We can also note the numeric scope of what Urstadt is reporting here.
1. Example Narang is one of 50 or so "top traders" in the millisecond market.
2. Example Narang bought and sold "60 to 80 million shares" on the day Urstadt was describing.
Let's do some math.
50 "top traders" X 60 million "trades per day" = 3,000,000,000 shares have passed through this process each market day.
If the "$.02" margin per share traded is typical, these "top 50" traders went home with around $30 million in the day's "take." There are roughly 330 market days per year, moving the annual profits into the $9,900 Million range, say $10 Billion dollars.
What's the Point?
All of this might be interesting to those among us who live and die on the stock market, but to MeanMesa visitors who tend to be a bit more plebian in their monetary habits, what does this story actually tell us? That is, what's the point of this post, anyway?
There are a couple of good ones.
The first is to be reached as we simply add this millisecond trading to the accumulated damages being routinely inflicted on our economy by not only it, but many other such "little jewels." All of these "comfy little" industries exist only in the vacuum of regulation so carefully sponsored by the autocrat and his market cronies.
Utilizing this financial gizmo, yet another example of illicit, upward wealth redistribution becomes clear. A few well connected traders have been able to install themselves as almost invisible parasites, diverting what would have otherwise been quite legitimate investment money into their own pockets. Under the statutory cover (i.e. the absence of regulation) provided by the GOPCon looters in the Congress, this bunch has been quietly extracting their $10 Bn per year "profits" for decades.
The second point may be more in the class of an "overview" of the larger economy considered as a whole. Ironically, we can presume to describe this effect as inflation -- the precise "boogy man" which both the Fed Bank and the GOPCons routinely use to frighten us lesser folks.

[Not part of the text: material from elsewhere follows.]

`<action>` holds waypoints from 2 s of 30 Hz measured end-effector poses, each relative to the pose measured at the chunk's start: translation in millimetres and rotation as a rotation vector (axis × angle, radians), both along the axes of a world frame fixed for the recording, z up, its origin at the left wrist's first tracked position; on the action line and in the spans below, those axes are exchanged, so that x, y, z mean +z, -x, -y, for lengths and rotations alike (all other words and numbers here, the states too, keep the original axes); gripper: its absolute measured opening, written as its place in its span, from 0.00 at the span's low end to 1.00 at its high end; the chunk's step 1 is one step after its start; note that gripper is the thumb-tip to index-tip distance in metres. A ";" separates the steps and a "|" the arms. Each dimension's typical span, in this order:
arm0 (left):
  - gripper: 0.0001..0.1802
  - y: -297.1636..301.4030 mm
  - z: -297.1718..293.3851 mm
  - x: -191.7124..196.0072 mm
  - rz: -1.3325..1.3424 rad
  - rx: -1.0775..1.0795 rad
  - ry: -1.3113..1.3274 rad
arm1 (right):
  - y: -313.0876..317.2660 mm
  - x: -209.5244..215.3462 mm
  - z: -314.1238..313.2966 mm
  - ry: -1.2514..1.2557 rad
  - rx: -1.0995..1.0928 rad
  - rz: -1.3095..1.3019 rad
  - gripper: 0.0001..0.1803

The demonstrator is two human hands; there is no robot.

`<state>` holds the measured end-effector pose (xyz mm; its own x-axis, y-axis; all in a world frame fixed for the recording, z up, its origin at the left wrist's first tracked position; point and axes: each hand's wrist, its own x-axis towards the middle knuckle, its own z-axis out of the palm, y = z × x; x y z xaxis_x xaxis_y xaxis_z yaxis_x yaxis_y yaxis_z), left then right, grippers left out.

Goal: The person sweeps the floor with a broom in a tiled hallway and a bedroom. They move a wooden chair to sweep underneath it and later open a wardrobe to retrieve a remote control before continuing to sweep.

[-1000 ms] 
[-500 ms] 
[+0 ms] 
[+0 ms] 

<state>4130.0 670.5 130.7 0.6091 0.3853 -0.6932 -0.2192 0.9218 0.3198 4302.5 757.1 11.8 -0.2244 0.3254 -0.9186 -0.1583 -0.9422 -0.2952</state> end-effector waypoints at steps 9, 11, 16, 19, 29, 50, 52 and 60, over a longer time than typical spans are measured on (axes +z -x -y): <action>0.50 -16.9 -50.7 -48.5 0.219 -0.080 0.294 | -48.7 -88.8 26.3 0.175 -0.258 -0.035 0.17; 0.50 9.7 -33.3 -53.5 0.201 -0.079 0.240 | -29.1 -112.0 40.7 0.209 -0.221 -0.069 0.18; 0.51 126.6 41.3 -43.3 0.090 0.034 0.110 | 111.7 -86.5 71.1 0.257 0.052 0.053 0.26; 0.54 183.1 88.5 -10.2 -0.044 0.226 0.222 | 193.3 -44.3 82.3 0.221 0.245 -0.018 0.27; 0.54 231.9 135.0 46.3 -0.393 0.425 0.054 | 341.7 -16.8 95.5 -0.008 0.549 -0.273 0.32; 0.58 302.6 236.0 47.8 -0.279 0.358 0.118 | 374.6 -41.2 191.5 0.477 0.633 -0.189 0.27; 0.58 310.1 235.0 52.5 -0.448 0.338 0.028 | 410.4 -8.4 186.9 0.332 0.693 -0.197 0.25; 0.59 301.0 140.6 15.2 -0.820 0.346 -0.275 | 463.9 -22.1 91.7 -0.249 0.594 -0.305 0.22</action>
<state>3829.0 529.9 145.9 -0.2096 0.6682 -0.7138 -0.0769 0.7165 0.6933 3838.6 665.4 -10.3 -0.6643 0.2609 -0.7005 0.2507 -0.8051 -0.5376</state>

However, this particular type of inflation is not derived from idiosyncrasies of the global market, bad weather or government spending, the "usual suspects."
Instead, this is what we might call "sponsored inflation," that is, a carefully designed scheme, quite premeditated and planned, to simply install a minute diversion process into the economic life sustaining flow of "free market" investments. The US economy relies on this flow of investment money to fuel our basic economic process.
Every dollar of investment capital which flows through this process becomes worth just a bit less as this parasitic process continues. Both the benefits of capitalization for the enterprises on the market and, hence, the potential return on investment for the purchaser of such stocks are routinely diminished, making a single dollar caught up in the process worth less than it would have been worth otherwise.
Urstadt's article, notably, expresses some concern about the gaseous nature of this trading process, but, after that has been said, generally finds it legal, valid and legitimate although potentially dangerous. The Republican loot-monkeys in the Congress clearly consider it "just fine," especially with the generous campaign contributions made possible from these "businesses" with $ Billions of dollars in profits, no risk and practically no "business expenses" beyond paying off the law makers who are protecting their scheme.
Not to belabor an already well worn point, but MeanMesa wishes to remind visitors of the election approaching. If anything is ever to be done about this on-going insult to the economic health of our country, it will begin with the results of that election.